An excerpt from a Saturday New York Times editorial:
The Clinton administration's decision to make methadonmore accessible to heroin users is a long-needed change in national policy.
Gen. Barry McCaffrey, head of the White House's Office of National Drug Control Policy, has proposed allowing physicians to administer methadone in their offices. Currently it is dispensed through clinics, limiting the number of people who can use this treatment. Only about 115,000 of the estimated 800,000 Americans addicted to opiates are participating in methadone maintenance programs.
Decades of experience have shown that methadone treatment is the most effective way to control heroin addiction. Methadone blunts the craving for the opiate, with substantial benefits to society.

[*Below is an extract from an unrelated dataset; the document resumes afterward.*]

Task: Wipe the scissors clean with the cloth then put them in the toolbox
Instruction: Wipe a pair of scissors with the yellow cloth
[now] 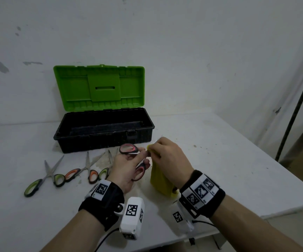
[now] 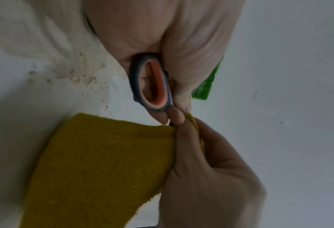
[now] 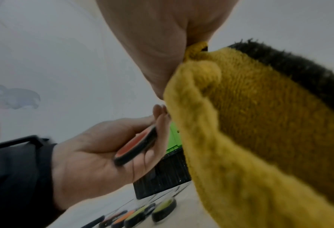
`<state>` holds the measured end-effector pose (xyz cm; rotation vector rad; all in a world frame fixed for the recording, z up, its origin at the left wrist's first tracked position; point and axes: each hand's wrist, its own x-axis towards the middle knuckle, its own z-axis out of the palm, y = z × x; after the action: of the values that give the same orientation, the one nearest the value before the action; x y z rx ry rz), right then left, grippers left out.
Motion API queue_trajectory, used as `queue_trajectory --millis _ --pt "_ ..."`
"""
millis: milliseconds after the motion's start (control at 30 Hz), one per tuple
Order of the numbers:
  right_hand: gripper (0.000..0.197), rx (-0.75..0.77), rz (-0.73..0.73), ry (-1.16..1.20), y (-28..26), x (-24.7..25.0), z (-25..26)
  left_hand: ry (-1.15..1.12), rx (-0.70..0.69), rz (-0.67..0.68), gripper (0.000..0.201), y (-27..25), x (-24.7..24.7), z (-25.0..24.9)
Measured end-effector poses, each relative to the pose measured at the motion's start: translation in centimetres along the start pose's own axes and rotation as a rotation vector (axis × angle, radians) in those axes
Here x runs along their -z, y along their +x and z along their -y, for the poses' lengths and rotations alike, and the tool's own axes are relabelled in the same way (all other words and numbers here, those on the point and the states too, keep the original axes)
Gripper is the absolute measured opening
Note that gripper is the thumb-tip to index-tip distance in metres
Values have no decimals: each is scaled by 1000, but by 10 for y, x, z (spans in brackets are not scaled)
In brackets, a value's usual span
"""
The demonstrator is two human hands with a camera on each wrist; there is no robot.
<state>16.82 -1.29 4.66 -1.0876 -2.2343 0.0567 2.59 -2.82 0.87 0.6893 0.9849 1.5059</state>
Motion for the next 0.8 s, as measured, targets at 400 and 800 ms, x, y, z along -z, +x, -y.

A federal study has found that those on methadone maintenance cut their heroin use by 70 percent and their criminal activity by 57 percent and increased their full-time employment by 24 percent.
Scientific panels convened by the National Institutes of Health and the National Academy of Sciences have all recommended that government regulations be eased so that more people can benefit from methadone.
Yet ignorance and prejudice persist. Several states ban methadone programs despite clear evidence of their effectiveness.
No single approach works for every addict, but methadone, when properly administered and coupled with counseling, has helped thousands reclaim their lives. Under the new national policy, many more addicts might do the same.